Die Faktoren, die zur Entstehung von chronisch-entzündlichen Darmerkrankungen (CED) führen, sind bislang noch unklar. Forschenden der Medizinischen Universität Wien gelang es in einer rezenten Studie, Veränderungen auf der Oberfläche der Darmepithelzellen bei CED-Patientinnen und Patienten nachzuweisen, die ein möglicher Ansatzpunkt für neue Therapien sein könnten.

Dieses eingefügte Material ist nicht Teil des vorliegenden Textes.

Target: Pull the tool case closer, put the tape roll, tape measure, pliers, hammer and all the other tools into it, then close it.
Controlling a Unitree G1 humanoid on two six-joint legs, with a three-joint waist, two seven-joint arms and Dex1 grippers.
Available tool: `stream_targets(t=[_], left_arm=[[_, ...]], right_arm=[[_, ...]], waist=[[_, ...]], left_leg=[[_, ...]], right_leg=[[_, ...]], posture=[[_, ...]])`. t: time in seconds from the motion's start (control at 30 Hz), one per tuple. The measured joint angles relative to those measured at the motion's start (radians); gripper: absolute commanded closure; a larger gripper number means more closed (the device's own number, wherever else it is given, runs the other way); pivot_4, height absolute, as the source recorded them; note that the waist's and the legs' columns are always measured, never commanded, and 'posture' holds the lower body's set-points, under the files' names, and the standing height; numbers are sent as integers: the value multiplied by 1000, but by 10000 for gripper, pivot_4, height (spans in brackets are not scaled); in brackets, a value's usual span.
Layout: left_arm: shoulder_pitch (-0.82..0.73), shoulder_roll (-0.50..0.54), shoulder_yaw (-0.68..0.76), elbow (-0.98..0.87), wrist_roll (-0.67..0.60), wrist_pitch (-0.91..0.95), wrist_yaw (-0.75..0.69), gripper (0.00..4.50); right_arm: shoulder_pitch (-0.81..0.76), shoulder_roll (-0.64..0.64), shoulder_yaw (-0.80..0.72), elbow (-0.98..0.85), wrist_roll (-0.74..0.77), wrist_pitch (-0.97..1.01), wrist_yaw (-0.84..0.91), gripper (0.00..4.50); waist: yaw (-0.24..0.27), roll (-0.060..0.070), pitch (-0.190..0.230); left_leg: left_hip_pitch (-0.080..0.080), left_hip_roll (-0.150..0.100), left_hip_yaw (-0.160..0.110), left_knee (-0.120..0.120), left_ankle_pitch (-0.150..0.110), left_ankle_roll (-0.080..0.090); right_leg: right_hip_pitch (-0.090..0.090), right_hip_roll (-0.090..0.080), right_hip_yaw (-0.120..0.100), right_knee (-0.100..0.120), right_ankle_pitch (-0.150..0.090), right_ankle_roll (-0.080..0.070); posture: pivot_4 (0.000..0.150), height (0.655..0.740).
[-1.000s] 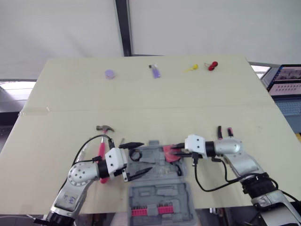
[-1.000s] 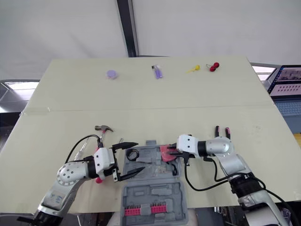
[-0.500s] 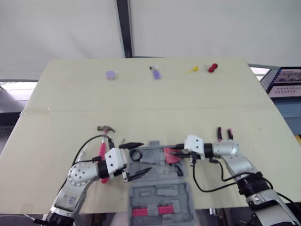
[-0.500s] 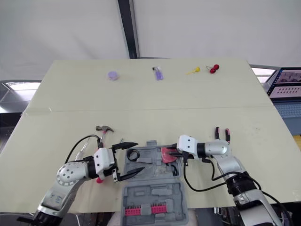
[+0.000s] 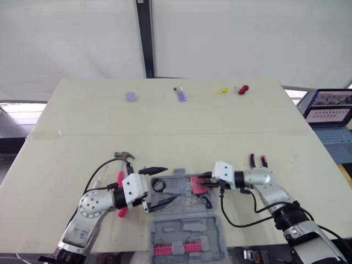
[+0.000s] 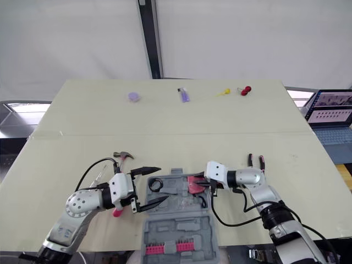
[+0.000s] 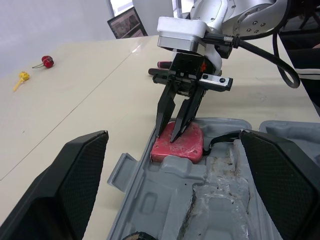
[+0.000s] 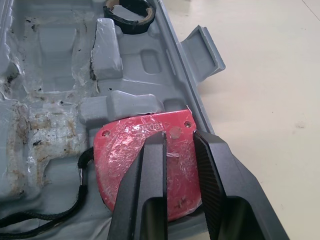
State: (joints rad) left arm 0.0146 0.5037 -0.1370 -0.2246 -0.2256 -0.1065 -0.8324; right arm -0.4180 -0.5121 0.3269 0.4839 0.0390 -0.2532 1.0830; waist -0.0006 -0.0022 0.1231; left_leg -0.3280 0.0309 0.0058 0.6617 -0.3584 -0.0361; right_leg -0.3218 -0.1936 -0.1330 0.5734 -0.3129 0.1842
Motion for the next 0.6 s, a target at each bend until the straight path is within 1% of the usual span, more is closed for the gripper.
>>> stream_targets(t=[0.2,0.33,0.53,0.57,0.6], left_arm=[[0,1,0,1,0,3,-1,0],[0,1,-1,2,0,3,-1,0],[0,-7,-1,2,0,9,6,0],[0,-8,-1,1,0,14,9,0],[1,-8,-1,0,0,21,11,0]], right_arm=[[-14,8,3,0,0,83,19,35864],[-16,8,4,0,0,104,25,35864],[-2,4,-13,-6,4,57,33,35864],[4,-2,-22,-18,13,54,37,35864],[14,-10,-31,-42,23,58,41,35864]], waist=[[1,1,-7],[2,4,-7],[0,7,-5],[1,9,-3],[2,13,2]], left_leg=[[2,0,0,0,-1,0],[10,2,0,-1,-6,1],[9,2,0,0,-7,1],[8,2,0,1,-7,2],[7,2,0,1,-7,2]], right_leg=[[3,0,0,-1,0,0],[15,3,0,-8,-1,-1],[15,3,1,-11,-1,-1],[15,3,1,-12,-1,-1],[15,3,1,-13,0,-1]], posture=[[1500,7400],[1500,7400],[1500,7400],[1500,7400],[1500,7400]])
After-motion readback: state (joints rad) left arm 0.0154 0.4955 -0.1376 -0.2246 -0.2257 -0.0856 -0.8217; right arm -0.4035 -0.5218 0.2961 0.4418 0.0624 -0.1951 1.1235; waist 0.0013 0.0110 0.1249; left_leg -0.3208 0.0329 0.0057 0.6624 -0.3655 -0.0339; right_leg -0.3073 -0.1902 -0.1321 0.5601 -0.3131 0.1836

Die Forschungsgruppe rund um Bernadette Mödl, MSc, und Assoz.-Prof. PD Mag. Dr. Robert Eferl, PhD, vom Zentrum für Krebsforschung (ZKF) und dem Comprehensive Cancer Center (CCC) der Medizinischen Universität Wien befasste sich erstmals mit der Fragestellung, ob bestimmte Veränderungen im Bürstensaum der Darmepithelzellen mit der Entstehung von chronisch-entzündlichen Darmerkrankungen in Verbindung stehen könnten. Die Epithelzellen des Darms sind von einem Bürstensaum bedeckt, der aus dicht gepackten Mikrovilli besteht. Der Intermicrovillar Adhesion Complex (IMAC) vernetzt die Mikrovilli und ist für die ordnungsgemäße Organisation des Bürstensaums erforderlich. Ob die Vernetzung der Mikrovilli an der Funktion der Darmbarriere oder der Colitis beteiligt ist, ist derzeit noch unklar.